40 Misspecification and Inference

Summary

We’ll try out a misspecified regression model in a simple causal inference problem. We’ll get biased point estimates. We’ll look at the implications for inference. And we’ll see that misspecification is an increasingly big deal as sample size grows.

A Simple Example

An Experiment

We’re going to talk about causal inference with a multivalued treatment. Our context will be a randomized experiment with three treatments. A large employer is experimenting with a new benefit for their employees: subsidized gym memberships. They’re randomly selecting employees to participate in a trial program. Then randomizing these participants into three plans: Plan 1 is no gym membership, costing $0/month; Plan 2 is a gym membership that covers entry but not classes, costing $50/month; Plan 3 is a gym membership that covers entry and classes, costing $100/month. Then surveying them to see how often they go to the gym, e.g. in days/month. They’ll be able to use this information to decide what plan to offer everyone next year.

How We Think

We’ll think about this using potential outcomes. We imagine, for each employee, that there’s a number of times they’d go to the gym given each plan: $y_j(0)$ is the number of days/month they’d go to the gym if they had no membership; $y_j(50)$ is the number if they had a $50 membership; $y_j(100)$ is the number if they had a $100 membership. And we’ll think about the effect of each plan on each employee: $\tau_j(50) = y_j(50) - y_j(0)$ is the effect of a $50 gym membership vs none; $\tau_j(100) = y_j(100) - y_j(50)$ is the effect of a $100 gym membership vs $50.

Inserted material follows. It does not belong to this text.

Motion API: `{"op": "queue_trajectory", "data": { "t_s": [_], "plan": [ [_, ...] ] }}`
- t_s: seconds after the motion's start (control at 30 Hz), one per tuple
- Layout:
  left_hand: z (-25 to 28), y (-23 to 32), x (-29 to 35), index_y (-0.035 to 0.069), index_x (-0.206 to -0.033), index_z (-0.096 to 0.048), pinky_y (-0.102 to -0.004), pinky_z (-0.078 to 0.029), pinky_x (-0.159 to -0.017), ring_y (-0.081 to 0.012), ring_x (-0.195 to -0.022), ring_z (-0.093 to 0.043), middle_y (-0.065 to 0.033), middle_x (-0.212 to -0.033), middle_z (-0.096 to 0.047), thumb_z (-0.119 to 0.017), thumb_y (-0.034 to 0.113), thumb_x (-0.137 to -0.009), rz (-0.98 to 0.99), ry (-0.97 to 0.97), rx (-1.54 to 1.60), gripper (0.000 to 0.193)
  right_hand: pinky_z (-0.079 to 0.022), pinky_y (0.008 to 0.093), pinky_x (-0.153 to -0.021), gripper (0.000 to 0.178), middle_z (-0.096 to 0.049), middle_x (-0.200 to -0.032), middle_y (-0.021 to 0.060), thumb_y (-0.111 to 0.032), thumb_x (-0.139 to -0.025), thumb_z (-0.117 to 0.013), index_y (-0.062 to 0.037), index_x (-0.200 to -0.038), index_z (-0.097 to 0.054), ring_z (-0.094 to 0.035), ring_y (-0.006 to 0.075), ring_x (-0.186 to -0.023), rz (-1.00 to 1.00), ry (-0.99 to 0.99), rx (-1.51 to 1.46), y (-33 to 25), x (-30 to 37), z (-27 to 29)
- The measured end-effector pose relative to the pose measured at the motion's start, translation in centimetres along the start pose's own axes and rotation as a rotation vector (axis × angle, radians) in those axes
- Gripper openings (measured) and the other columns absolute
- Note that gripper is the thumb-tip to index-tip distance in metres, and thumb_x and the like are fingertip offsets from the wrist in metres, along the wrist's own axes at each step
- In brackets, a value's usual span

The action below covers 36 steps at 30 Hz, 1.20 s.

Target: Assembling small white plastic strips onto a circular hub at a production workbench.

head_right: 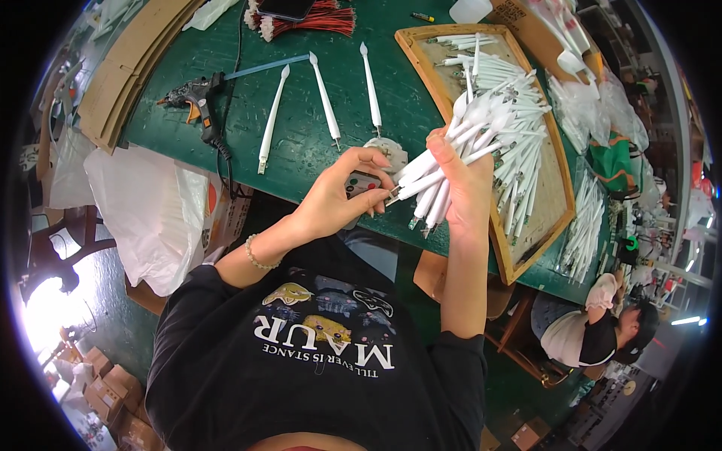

\[ \small{ \begin{array}{c|ccc|cc} j & y_j(0) & y_j(50) & y_j(100) & \tau_j(50) & \tau_j(100) \\ 1 & 5 & 10 & 10 & 5 & 0 \\ 2 & 10 & 10 & 10 & 0 & 0 \\ \vdots & \vdots & \vdots & \vdots & \vdots & \vdots \\ 327 & 0 & 0 & 20 & 0 & 20 \\ \vdots & \vdots & \vdots & \vdots & \vdots & \vdots \\ 358 & 15 & 18 & 20 & 3 & 2 \\ \vdots & \vdots & \vdots & \vdots & \vdots & \vdots \\ m & 10 & 10 & 5 & 0 & -5 \\ \end{array} } \]

Randomization

Treatment is randomized by rolling two dice for each of our 250 participants.¹ If we roll 1-6: no membership (this happens 106 times). If we roll 8-12: $50 membership (this happens 124 times). If we roll exactly 7: $100 membership (this happens 20 times).

roll = sample(c(1:6), size=n, replace=TRUE) + sample(c(1:6), size=n, replace=TRUE)
W = case_match(roll,
  1:6~0,
  8:12~1,
  7~100)

Estimating An Average Treatment Effect

Let’s say we’re interested in the average effect of a $100 gym membership vs. a $50 gym membership. Because we’ve randomized, there’s a natural unbiased estimator of this effect.² It’s the difference in means for the groups receiving these two types of membership.

\[ \tau(100) = \mathop{\mathrm{E}}\qty[\frac{1}{N_{100}}\sum_{i:W_i=100} Y_i - \frac{1}{N_{50}}\sum_{i:W_i=50} Y_i ] \quad \text{ for } N_x = \sum_{i:W_i=x} 1 \]

They want to know is whether paying for the $100 membership will increase attendance by at least 1 day/month. Why? Maybe their insurance company will cover the extra $50 if it has that effect.

Uninformative Interval Estimates

Figure 41.1: Two estimates of our estimator’s sampling distribution: the bootstrap sampling distribution and one based on the normal approximation. A 95% confidence interval calibrated using the normal approximation is shown as well.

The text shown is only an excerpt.